Telemetry Collector

A DANZ Monitoring Fabric (DMF) consists of a pair of Controllers, switches, and managed appliances. The Telemetry Collector feature centrally retrieves the infrastructure metrics (interface counters, CPU usage, etc.) associated with all these devices from the controllers using its REST API.

Deployment

Figure 1. DMF Deployment

The diagram above shows a DMF deployment with an Active/Standby Controller cluster. In this environment, each Controller collects metrics from all the devices it manages and the controller nodes. Each Controller establishes a gNMI connection to all the devices and the other Controller in a fabric to collect telemetry streams. gNMI is a gRPC-based protocol to configure and access states on network devices. The REST API exposes this information in the /api/v1/data/controller/telemetry/data subtree. The Controller exposes several metrics about CPU, memory, disk utilization, interface counters, and sensor states of all devices in a fabric. All metrics are fetched at a 10-second frequency except those associated with the sensors, which are collected every minute.

Configuration

No additional configuration is necessary on the DMF Controller to enable the metric collection. However, to read these metrics, the user must be an admin user or configured with the privilege, category:TELEMETRY. To set the telemetry permission for a custom group and associate the user with this group, use the following commands:

dmf-controller(config)# group group_name
dmf-controller(config)# permission category:TELEMETRY privilege read-only
dmf-controller(config)# associate user username 

Connection Status

The Controller uses the gNMI protocol to collect telemetry data from all devices. DMF reports the status of these connections in both the REST API and the CLI.

REST API

The REST API subtree /api/v1/data/controller/telemetry/connection reports the telemetry connection state. The API Schema browser of the GUI provides more details.

CLI

The following show commands display the connection details. All these commands support filtering the output with a device name.

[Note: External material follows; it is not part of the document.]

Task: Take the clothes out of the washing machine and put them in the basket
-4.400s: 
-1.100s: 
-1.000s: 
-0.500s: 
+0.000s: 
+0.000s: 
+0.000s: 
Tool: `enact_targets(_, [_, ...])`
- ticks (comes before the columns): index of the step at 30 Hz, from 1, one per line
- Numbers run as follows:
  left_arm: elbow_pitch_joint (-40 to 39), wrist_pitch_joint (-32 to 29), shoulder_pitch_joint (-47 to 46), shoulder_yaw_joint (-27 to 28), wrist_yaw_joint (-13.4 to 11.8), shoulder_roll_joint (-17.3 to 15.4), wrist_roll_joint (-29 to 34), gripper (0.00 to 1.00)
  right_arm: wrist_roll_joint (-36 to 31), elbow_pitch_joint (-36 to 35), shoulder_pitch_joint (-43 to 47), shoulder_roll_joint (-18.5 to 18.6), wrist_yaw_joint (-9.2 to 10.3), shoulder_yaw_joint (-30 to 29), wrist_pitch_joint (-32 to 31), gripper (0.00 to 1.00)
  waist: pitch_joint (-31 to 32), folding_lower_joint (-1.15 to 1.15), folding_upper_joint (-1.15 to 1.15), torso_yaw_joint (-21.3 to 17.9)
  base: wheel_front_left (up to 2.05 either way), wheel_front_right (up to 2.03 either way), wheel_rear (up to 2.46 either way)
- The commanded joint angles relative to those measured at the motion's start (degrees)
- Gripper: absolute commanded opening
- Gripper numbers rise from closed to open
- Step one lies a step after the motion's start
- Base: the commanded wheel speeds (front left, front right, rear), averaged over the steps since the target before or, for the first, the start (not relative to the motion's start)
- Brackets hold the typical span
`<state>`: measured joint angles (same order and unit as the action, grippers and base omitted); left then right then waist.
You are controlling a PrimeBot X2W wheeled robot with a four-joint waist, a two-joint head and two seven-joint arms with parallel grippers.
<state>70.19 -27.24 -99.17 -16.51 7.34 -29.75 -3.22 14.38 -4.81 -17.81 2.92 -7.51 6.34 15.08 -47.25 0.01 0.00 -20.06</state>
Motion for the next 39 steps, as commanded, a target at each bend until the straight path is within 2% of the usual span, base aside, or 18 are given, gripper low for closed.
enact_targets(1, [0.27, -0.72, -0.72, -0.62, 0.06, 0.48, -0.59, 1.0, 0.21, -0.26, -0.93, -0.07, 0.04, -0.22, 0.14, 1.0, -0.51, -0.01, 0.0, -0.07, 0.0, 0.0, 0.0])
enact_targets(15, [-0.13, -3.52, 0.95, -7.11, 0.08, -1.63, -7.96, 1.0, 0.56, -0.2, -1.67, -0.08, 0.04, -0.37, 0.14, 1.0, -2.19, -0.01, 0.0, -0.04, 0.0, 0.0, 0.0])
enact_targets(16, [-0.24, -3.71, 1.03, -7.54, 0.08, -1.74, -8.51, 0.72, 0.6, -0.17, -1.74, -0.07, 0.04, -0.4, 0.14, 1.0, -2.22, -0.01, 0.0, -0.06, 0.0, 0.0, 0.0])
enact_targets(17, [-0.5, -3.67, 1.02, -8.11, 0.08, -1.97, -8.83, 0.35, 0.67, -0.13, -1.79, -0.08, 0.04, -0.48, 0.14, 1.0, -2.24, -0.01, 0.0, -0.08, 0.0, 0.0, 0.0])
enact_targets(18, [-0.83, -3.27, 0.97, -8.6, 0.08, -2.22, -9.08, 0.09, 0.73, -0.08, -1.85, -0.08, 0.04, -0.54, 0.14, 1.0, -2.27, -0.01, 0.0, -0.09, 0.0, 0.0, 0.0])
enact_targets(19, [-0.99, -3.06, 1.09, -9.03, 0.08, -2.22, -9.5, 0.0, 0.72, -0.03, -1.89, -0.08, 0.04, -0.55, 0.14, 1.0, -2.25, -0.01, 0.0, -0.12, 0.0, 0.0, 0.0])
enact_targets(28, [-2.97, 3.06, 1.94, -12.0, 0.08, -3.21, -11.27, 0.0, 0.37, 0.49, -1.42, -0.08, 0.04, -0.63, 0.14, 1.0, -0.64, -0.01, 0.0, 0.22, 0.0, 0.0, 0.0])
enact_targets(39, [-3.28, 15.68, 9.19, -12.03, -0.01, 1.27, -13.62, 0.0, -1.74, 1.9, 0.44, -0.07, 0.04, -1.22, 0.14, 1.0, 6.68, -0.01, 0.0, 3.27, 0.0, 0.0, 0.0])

show telemetry connection device-name | all 
show telemetry connection device-name | all details
show telemetry connection device-name | all last-failure

The show telemetry connection device-name all command shows the state and the latest state change of the connection between the Controller and the devices.

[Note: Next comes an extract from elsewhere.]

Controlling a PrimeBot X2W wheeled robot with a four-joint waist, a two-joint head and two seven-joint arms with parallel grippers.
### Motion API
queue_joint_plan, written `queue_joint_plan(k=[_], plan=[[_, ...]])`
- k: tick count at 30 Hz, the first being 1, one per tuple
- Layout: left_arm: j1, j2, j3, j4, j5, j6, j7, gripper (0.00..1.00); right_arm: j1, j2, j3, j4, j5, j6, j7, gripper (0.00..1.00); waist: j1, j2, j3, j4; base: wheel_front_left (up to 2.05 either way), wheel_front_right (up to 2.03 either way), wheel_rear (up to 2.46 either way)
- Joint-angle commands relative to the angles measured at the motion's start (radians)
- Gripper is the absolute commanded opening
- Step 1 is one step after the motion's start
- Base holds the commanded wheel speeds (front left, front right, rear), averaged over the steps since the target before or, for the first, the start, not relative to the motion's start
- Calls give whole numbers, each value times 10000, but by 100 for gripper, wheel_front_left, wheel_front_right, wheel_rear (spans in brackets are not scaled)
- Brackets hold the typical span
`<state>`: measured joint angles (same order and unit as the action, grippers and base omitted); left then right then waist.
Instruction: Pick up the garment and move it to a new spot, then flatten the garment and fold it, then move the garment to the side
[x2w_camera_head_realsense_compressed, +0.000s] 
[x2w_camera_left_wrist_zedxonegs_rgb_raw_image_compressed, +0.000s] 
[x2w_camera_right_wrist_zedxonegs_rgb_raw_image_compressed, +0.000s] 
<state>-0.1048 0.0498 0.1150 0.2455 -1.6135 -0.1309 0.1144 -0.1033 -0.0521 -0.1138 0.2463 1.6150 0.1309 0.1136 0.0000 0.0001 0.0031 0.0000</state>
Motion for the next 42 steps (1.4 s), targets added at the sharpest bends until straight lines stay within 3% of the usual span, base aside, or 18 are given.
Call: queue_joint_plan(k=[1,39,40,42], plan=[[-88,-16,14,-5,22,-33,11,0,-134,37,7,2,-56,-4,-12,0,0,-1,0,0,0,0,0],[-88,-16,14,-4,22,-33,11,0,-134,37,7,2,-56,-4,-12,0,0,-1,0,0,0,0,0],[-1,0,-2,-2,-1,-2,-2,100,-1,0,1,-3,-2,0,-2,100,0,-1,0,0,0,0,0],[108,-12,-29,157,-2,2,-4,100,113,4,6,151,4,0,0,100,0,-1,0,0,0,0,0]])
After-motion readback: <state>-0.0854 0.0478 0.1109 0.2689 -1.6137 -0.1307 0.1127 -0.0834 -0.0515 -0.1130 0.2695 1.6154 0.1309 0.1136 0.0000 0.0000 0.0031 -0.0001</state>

dmf-controller# show telemetry connection all
# Name State Last state change
-|----------------------------|-----|------------------------------|
1 c2 ready 2023-11-10 13:10:02.718000 UTC
2 core2ready 2023-11-10 13:22:56.311000 UTC
<snip>

The show telemetry connection device-name all command displays the state and the latest state change of the connection between the Controller and the devices.

dmf-controller# show telemetry connection all details 
# NameState Last state changeTargetConnection type Last message time
-|-----|-----|------------------------------|-------------------|---------------|------------------------------|
1 core2 ready 2023-11-10 13:22:56.311000 UTC 10.243.255.102:6030 clear-text2023-11-10 13:59:35.437000 UTC
<snip>

The show telemetry connection device-nameall last-failure command displays more details about a connection failure. The time of the latest failure and the potential reason appear in the output. If the connection is still in the failed state, this output also shows when the next reconnection will be attempted.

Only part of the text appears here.